Quero uma mulher a quem possa chamar de estúpida.
Ou amor.
Que não saiba a diferença. E, se souber, não
faça diferença.
Que não veja o fim do mundo nessas
coisinhas bobas que fazem nossa eterna
bobice.
Quero uma mulher, não uma fada, dríade ou
musa, muito menos heroína. Que não se disponha a matar pelo que eu nunca
mataria ou morrer pelo que eu jamais morreria.
Uma mulher que não diga que minhas perguntas
são supérfluas mesmo que sejam e não me ache supérfluo por fazer tais perguntas
e nunca as responda com sinceridade mesmo que eu bata o pé exigindo franqueza.

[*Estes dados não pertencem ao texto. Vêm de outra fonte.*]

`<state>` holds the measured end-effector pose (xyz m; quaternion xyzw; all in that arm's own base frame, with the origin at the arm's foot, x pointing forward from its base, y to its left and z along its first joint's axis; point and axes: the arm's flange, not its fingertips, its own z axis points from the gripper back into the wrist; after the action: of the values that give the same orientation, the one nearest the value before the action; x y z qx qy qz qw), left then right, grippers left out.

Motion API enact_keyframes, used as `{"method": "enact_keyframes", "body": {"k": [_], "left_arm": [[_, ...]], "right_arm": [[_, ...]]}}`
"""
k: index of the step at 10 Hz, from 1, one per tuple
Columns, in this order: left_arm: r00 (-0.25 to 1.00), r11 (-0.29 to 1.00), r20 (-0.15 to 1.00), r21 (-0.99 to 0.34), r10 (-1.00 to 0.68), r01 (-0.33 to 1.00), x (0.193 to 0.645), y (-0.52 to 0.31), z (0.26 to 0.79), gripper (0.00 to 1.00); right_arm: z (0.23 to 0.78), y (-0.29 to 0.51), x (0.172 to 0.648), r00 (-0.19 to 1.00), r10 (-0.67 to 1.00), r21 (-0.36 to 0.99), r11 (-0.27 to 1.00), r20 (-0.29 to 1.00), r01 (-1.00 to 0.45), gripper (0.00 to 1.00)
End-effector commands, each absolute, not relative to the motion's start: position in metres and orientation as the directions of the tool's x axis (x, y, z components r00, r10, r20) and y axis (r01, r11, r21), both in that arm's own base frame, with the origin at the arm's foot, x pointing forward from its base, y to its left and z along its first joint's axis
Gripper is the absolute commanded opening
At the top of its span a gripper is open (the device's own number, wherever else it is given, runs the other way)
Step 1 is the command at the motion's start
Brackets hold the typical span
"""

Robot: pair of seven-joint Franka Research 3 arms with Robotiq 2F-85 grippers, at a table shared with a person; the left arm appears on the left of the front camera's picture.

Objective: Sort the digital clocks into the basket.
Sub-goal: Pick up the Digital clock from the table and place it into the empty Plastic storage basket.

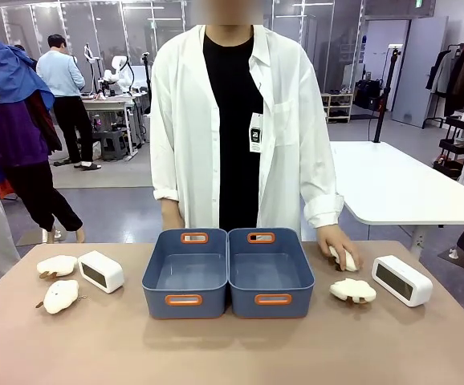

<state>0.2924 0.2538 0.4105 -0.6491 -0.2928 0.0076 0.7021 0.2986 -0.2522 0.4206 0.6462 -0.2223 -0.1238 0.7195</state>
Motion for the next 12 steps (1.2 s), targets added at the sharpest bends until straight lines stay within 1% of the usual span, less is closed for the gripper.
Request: {"method": "enact_keyframes", "body": {"k": [1,9,10,11,12], "left_arm": [[0.829,0.152,0.407,-0.913,0.385,0.378,0.288,0.256,0.412,1.00],[0.828,0.157,0.401,-0.916,0.391,0.369,0.292,0.254,0.411,1.00],[0.844,0.265,0.390,-0.914,0.367,0.307,0.303,0.248,0.458,1.00],[0.880,0.277,0.345,-0.925,0.328,0.260,0.317,0.236,0.478,1.00],[0.903,0.333,0.297,-0.924,0.310,0.189,0.328,0.224,0.492,1.00]], "right_arm": [[0.422,-0.252,0.295,0.875,-0.456,0.984,0.134,0.164,-0.115,1.00],[0.422,-0.252,0.295,0.875,-0.456,0.984,0.134,0.164,-0.115,1.00],[0.422,-0.252,0.295,0.875,-0.456,0.984,0.134,0.164,-0.115,1.00],[0.422,-0.252,0.295,0.875,-0.456,0.984,0.134,0.164,-0.115,1.00],[0.422,-0.252,0.295,0.875,-0.456,0.984,0.134,0.164,-0.115,1.00]]}}
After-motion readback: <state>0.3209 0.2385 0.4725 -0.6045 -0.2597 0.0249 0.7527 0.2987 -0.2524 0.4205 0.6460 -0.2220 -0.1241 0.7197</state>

Uma mulher que não duvide de mim (mesmo
que eu duvide dela).
Que saiba quando estou mentindo e deixe
passar a chance de me pegar no pulo ou em flagrante ou de se orientar pelas máximas
que orientam todas as mulheres e todos os homens.
Uma mulher que me chame cedo de manhã se
eu não estiver ao seu lado na cama e saia pela casa a me buscar e, quando me
vir sentado no sofá da sala, olhando macambúzio para a parede à minha frente, franza
a testa de preocupação e pergunte que
aconteceu, benzinho? e quando eu responder que um trem está passando dentro
da minha cabeça e em cada vagão do trem há um pensamento e não consigo entrar
em nenhum deles, não dissimule a estranheza e abra um sorrisinho condescendente
como se eu fosse um imbecil.
Ah, como quero uma mulher que me deixe
escutar o eco produzido pelo trem na estação depois de sua passagem. Uma mulher
que consentisse que nós, parados em pé na plataforma, não existíssemos.